The crowd immediately fell silent as the deadly Techno-Cop, gun in hand, glared at those who hadn’t already made a run for it.

“I guess you were right. Those people should stop dipping in her Kool-Aid…” Edith growled, pointing with her chin at the mob that was gathering again. “But I tell you, without help, she will swing around a lampoon soon enough!”

“Here we go again…” Miles sighed before grabbing a jerky stick in his back pocket, where the pachinko ball still slept. Unwrapping it, he took the direction of the door.

“Good boy…” Edith whispered.

Outside, jeers rose from the crowd attracting the attention of soldiers. The Freak had pressed herself against the wall of the pharmacy and tried to hold at bay the most vehement individuals. But the latter came closer every second, weapon in hand too. In spite of her shooting skills, she wouldn’t stand a chance against so much hatred.

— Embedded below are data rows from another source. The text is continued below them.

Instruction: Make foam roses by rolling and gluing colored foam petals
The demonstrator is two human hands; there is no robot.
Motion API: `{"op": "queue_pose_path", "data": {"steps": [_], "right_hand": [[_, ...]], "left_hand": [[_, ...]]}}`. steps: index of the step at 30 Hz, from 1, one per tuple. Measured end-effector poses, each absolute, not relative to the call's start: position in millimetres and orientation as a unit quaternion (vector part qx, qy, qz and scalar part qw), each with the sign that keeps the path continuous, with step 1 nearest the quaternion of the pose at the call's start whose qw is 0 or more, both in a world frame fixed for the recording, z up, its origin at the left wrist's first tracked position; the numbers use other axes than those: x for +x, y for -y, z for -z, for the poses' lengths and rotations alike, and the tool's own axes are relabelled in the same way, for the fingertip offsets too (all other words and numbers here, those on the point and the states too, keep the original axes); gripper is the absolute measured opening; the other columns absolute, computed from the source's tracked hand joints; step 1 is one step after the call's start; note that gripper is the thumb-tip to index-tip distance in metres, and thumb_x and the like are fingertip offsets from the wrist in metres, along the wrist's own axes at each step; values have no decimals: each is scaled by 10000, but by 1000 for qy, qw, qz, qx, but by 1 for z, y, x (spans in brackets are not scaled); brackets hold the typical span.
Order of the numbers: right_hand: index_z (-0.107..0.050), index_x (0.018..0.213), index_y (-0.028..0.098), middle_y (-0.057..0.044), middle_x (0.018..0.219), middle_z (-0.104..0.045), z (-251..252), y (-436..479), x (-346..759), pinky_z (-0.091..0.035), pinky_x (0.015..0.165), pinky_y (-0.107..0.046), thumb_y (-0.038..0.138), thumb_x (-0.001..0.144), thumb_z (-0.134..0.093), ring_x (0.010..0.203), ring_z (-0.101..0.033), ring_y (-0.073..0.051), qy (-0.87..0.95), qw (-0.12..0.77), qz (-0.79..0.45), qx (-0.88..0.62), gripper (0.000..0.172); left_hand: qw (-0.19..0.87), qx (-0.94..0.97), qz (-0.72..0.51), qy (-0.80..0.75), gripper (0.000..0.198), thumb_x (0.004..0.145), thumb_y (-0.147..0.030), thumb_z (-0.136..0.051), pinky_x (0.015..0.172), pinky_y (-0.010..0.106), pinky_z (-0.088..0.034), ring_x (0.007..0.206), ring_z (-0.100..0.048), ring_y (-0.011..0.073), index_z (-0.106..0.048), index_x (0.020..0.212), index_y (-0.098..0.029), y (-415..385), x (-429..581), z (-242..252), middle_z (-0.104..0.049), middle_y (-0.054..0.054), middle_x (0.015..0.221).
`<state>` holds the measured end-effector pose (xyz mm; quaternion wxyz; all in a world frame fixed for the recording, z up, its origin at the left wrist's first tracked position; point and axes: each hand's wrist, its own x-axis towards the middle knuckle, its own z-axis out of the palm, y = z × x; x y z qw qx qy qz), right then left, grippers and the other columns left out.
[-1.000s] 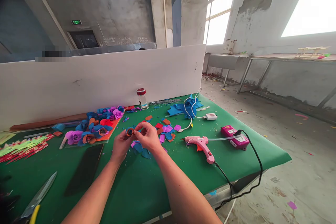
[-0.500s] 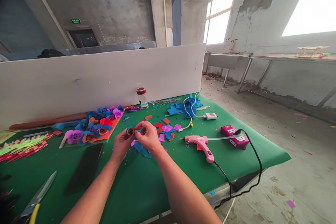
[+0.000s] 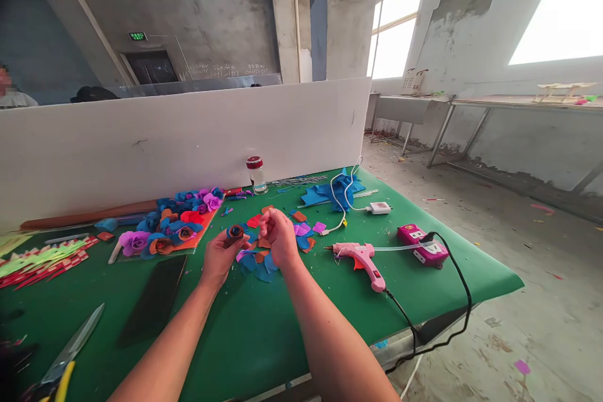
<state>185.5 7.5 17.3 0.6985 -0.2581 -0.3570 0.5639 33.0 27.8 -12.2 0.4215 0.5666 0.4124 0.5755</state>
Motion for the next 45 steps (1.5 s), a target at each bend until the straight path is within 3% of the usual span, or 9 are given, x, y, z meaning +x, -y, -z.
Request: {"op": "queue_pose_path", "data": {"steps": [8,12,16,22,31,38,42,45], "right_hand": [[-607,843,194,31,756,-571,-8,-8,178,-411,548,-235,265,688,-607,546,-484,-92,481,619,-512,-352,170],[-618,1006,221,1,952,-597,-4,-5,177,-431,577,-235,190,678,-573,612,-498,-94,579,571,-447,-372,332],[-600,1145,252,-22,1059,-567,2,-6,177,-458,608,-254,186,677,-657,633,-491,-95,680,521,-347,-382,476],[-669,931,207,-18,894,-571,5,-10,175,-421,604,-263,303,794,-652,641,-509,-115,672,542,-316,-394,168],[-657,1005,202,-21,894,-631,8,-11,174,-416,574,-251,364,778,-687,609,-504,-116,604,570,-398,-390,281],[-599,815,197,-8,748,-588,3,-7,175,-426,636,-268,367,851,-594,663,-518,-142,556,671,-285,-398,175],[-600,782,197,16,692,-559,0,-7,174,-408,592,-253,405,795,-647,606,-485,-123,513,668,-370,-391,213],[-622,749,186,32,628,-544,-2,-7,175,-401,535,-239,433,706,-709,530,-452,-99,437,609,-547,-373,265]], "left_hand": [[357,609,-571,-418,228,678,-368,-775,579,240,-499,613,-642,159,-646,684,-181,-29,28,15,-654,-26,602],[295,643,-575,-412,217,724,-378,-721,563,210,-448,589,-572,128,-653,666,-180,-27,26,14,-634,-30,601],[288,654,-572,-402,150,739,-344,-683,601,224,-472,630,-604,147,-680,702,-198,-25,26,13,-688,-8,676],[285,649,-582,-398,109,720,-294,-680,596,217,-468,611,-592,137,-672,663,-201,-22,28,11,-675,-18,647],[341,596,-592,-422,252,689,-366,-732,495,210,-421,487,-528,114,-575,595,-194,-30,26,18,-568,-52,510],[347,599,-580,-429,111,675,-255,-700,515,210,-432,500,-566,122,-612,641,-195,-29,26,19,-616,-48,521],[326,598,-592,-430,92,686,-260,-692,526,214,-440,529,-583,127,-633,657,-197,-32,25,22,-630,-39,557],[313,594,-600,-435,107,693,-287,-699,557,234,-474,562,-617,143,-637,673,-203,-34,25,23,-651,-29,593]]}}
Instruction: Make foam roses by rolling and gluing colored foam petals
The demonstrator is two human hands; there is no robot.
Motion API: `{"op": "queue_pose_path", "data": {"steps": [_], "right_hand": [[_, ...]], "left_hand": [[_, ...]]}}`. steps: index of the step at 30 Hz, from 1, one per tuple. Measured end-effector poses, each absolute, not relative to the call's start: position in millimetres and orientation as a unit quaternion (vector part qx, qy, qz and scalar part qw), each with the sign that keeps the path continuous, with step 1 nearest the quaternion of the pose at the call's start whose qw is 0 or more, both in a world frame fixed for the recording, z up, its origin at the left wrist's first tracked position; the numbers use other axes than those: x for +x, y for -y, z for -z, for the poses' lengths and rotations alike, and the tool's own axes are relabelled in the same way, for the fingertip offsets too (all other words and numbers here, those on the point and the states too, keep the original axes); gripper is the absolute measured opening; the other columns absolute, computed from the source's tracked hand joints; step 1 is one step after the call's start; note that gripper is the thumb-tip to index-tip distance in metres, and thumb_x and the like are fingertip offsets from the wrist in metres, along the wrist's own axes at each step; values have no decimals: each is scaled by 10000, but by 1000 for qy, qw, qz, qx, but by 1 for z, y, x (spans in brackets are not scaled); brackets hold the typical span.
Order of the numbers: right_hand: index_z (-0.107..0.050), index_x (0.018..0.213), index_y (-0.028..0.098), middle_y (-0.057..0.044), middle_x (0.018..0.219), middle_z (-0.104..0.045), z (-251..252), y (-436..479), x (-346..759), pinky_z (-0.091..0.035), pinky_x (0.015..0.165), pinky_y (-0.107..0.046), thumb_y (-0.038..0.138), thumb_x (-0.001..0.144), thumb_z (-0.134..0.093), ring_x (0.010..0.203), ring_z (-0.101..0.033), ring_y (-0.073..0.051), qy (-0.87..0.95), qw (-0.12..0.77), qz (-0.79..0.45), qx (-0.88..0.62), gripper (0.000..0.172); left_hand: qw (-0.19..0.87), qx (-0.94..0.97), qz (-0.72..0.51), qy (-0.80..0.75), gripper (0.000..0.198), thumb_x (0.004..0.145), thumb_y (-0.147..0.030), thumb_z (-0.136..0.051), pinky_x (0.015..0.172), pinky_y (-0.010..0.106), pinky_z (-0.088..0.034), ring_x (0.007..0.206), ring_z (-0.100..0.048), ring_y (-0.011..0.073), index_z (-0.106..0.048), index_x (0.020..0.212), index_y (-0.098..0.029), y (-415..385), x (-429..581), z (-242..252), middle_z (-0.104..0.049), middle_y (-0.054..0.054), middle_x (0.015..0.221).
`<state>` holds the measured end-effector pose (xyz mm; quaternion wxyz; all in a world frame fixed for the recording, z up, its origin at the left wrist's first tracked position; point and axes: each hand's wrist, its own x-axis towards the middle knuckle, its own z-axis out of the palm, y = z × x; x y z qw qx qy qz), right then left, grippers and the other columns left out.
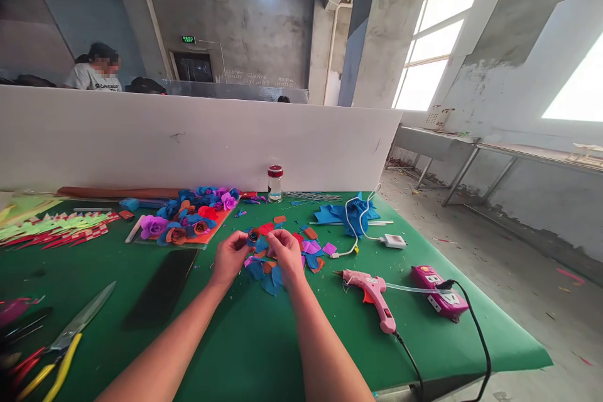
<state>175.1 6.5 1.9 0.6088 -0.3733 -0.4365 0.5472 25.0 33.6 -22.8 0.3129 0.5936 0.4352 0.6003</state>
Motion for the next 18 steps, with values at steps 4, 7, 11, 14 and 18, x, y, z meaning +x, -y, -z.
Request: {"op": "queue_pose_path", "data": {"steps": [4,7,11,14,18], "right_hand": [[-672,778,160,16,664,-610,-3,-3,172,-427,493,-214,351,580,-809,505,-479,-75,354,515,-715,-312,308],[-690,802,149,20,654,-627,-1,-1,166,-441,491,-187,286,514,-879,484,-481,-51,317,524,-728,-308,371],[-695,767,141,31,570,-595,1,0,160,-423,461,-175,299,520,-905,448,-454,-43,305,527,-730,-310,361],[-692,711,131,31,539,-580,3,0,159,-397,441,-173,327,544,-894,432,-432,-39,312,527,-730,-303,328],[-681,668,131,34,517,-567,5,0,157,-387,425,-177,358,539,-895,427,-417,-44,307,528,-734,-297,338]], "left_hand": [[267,587,-612,-458,86,686,-251,-676,570,237,-476,550,-612,139,-609,649,-211,-33,24,20,-643,-38,577],[230,594,-610,-471,85,696,-252,-659,573,236,-459,551,-591,134,-607,644,-210,-31,23,18,-650,-34,586],[200,614,-596,-478,86,736,-273,-634,607,249,-461,582,-594,145,-621,678,-211,-29,22,18,-664,-21,618],[175,631,-585,-478,65,745,-262,-622,627,254,-467,608,-605,154,-629,698,-217,-28,21,19,-666,-17,636],[155,643,-580,-476,58,748,-258,-618,640,257,-473,637,-620,166,-631,706,-220,-27,21,19,-668,-8,647]]}}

Lying with his arms crossed against the doorpost of the drugstore, Miles whistled. All eyes turned to him, and soon a murmur ran through the crowd. The less alcoholic of the townspeople seemed to recognize him and spread the word to the troublemakers. In less than a minute the horde silently dispersed, turning their back on their way like they just saw a ghost.

“You made them eat their birth certificate…” The Forlorn pilot bit into his beef jerky before jamming it into the corner of his lips. Chomping, he turned to the mutant: “Bad time for Techno-Cops in the Rings. Even the Marshalls all quit to join the Cause.”

“Pinkerton,” the Freak rectified as she sheathed her gun after putting back the safety.

“Yet your iron screams ‘Federal Police’.”

Wiggling her pink nose, the young Freak approached Miles. Almathean mutants were often described by travelers as malformed and covered with sores from their mutations. This short lady, on the other hand, appeared to be the cutest anthropomorphic rabbit Solaris ever gave birth to; her silvery weapon and suspicious look aside.

That same look stepped upon Miles’ face. “Tarnation!” she said, her eyes wide open. “A lot of people thought you were pushing up daisies. Including myself.”

“Guess y’all wrong.”

The Freak finally introduced herself, holding out her hairy hand: “Clover. Clover Watercress. It’s an honor meeting you, Red Swan.”